One of the things past experience has taught me that while it is possible to guess that some business will take off in China, it is almost impossible to tell when. The most common scenario is that for many years, a western business will devote its people and resources to making its business popular with Chinese, it will not show results. Frustrated, it will depart China with nothing to show for its hard work and investment. (This happened frequently in the eighties and nineties; now it is much more rare.)
This rule does not just apply to business; it even applies to Chinese government policy. For years, the Chinese government actively urged the Chinese people to travel more; it even increased the number of public holidays, creating the Golden Week holiday around the May Day holiday in the late 90s to get Chinese to travel more, and spend some of their savings. For years, the policy yielded no solid results.
But later it worked, and beginning this year, the May Golden Week holiday will be abolished. Put simply, it’s no longer needed. Chinese now travel freely, are willing to spend their savings, and the incentive is now no longer needed.
The same phenomenon occurred in the auto industry. For years, local Chinese automakers were unable to get Chinese to spend money on automobiles; most of their production went to taxis and to Chinese government ministries and officials. These habits changed suddenly with the SARS crisis in 2003. All of a sudden, Chinese were afraid to take public transport and started buying cars. And unlike in the west, they paid for their cars in cash.
This trend, which started in 2003, has continued to this day. Now, if a young man in China’s cities wants to get married, more and more young brides are expecting an apartment and car to go with their husband-to-be. Today, in Beijing, 1,000 new cars are being added daily to the city’s traffic woes.
This creates a phenomenon which I call the “Chinese hockey stick”. In simple terms, this means that “It is likely that a new business/service/product will take off in China, but it is hard to say when.” This can be endlessly frustrating for businesses which need to plan their expenditures on an annual or quarterly basis. When are they going to see some of their investment money come back? Country heads need to tell their head offices when the hockey stick will finally take off, and more often than not, it is very hard, if not impossible, to tell.
Part of my rationale for the Chinese hockey stick is that Chinese consumer spending patterns will track more closely to the spending habits of their Asian neighbors in South Korea, Japan, Hong Kong and Taiwan, than to the west, as Chinese society becomes more prosperous. If you want to understand how Chinese spending habits are likely to develop, take a close look at these places. You will learn a lot. In culture and language, these places are closer to how Chinese think, act and behave than the societies of North American and the EU.

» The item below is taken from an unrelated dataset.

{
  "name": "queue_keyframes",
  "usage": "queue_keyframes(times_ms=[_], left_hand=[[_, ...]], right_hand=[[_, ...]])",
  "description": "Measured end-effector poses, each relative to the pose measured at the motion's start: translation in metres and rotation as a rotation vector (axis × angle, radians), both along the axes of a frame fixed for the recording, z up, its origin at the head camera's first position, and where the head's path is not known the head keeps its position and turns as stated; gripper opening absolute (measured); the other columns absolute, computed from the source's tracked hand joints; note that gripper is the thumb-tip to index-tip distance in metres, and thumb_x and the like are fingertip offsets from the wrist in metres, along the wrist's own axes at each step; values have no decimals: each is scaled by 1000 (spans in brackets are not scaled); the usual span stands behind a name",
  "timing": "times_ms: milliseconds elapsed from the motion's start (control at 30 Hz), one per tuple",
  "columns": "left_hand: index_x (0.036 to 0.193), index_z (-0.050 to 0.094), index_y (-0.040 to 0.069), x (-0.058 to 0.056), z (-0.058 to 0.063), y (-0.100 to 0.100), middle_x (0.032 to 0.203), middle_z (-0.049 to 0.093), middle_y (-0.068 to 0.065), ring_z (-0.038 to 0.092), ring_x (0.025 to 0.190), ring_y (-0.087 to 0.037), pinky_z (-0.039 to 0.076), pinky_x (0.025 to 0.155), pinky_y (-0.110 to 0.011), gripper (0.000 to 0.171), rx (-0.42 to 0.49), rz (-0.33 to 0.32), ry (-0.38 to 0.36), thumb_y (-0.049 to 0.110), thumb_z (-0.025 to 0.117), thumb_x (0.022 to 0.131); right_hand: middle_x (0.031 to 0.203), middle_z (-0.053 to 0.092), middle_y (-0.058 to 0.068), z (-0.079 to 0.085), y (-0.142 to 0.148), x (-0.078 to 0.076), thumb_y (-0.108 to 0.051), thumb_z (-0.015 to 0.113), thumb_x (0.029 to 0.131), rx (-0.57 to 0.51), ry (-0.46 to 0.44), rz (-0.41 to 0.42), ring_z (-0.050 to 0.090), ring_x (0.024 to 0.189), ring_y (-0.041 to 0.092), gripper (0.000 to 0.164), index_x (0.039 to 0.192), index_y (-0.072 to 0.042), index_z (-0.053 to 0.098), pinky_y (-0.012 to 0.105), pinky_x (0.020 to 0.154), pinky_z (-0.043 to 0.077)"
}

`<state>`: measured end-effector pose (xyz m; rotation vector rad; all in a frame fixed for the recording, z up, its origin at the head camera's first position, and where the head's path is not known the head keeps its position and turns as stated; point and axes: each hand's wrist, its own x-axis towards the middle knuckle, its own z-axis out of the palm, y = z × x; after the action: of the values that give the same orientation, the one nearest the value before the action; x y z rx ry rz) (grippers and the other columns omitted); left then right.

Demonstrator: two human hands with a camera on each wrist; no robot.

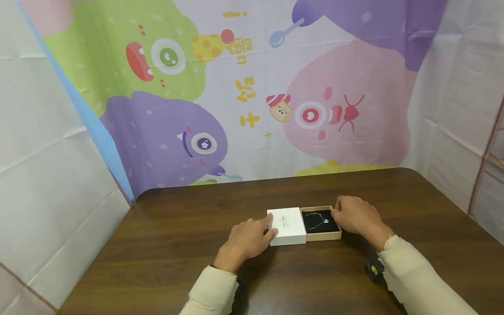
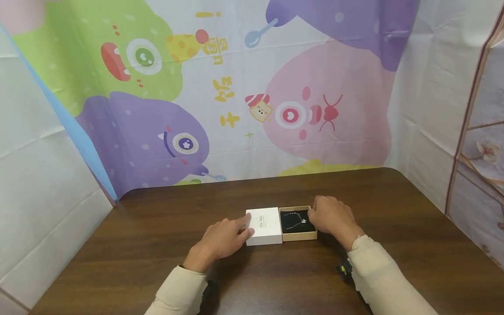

Most frequently, the businesses which are able to time the rise of the hockey stick are local Chinese entrepreneurs. Unlike western companies which try to sell their foreign-designed products in China; these Chinese entrepreneurs stand in the wings, just waiting to swoop in at just the right moment. Unlike western corporations, these companies do not have the big budgets of western companies, but their knowledge of their countrymen’s thinking and spending habits more than compensates for this. This is why many leading Chinese Internet companies such as Tencent, Baidu and Sohu have been able to prosper, while their much larger and richer western competitors have been unable to gain traction.
With the dramatic growth of the Chinese consumer market in the past five years, you would think that western observers would learn to be quiet instead of sticking their necks out and betting against the spending power of Chinese consumers.
David Wolf’s Silicon Hutong has pointed to an article by Donald dePalma in which he claims that China’s buyers account for only 1.1% of what he calls “online GDP”. Unfortunately, he does not explain his methodology as to how he gathered his numbers.
In the west, the Internet led to the creation of some whole new businesses, with Amazon and Google being the best examples. In China, many Internet companies are front-ends for established brick and mortar businesses. For many Chinese consumers, the Internet is like a shop window; when they buy, they still prefer to buy from a person in a store.
These fundamental differences in consumer spending habits make me question the value of even measuring something like “online GDP”. And as David Wolf alludes to, the eGDP is a static number; it does not capture or reflect trends. It is like trying to understand a movie storyline from a still photo.
That’s why I’ll stick with my analogy for the Chinese hockey stick, at least for the time being.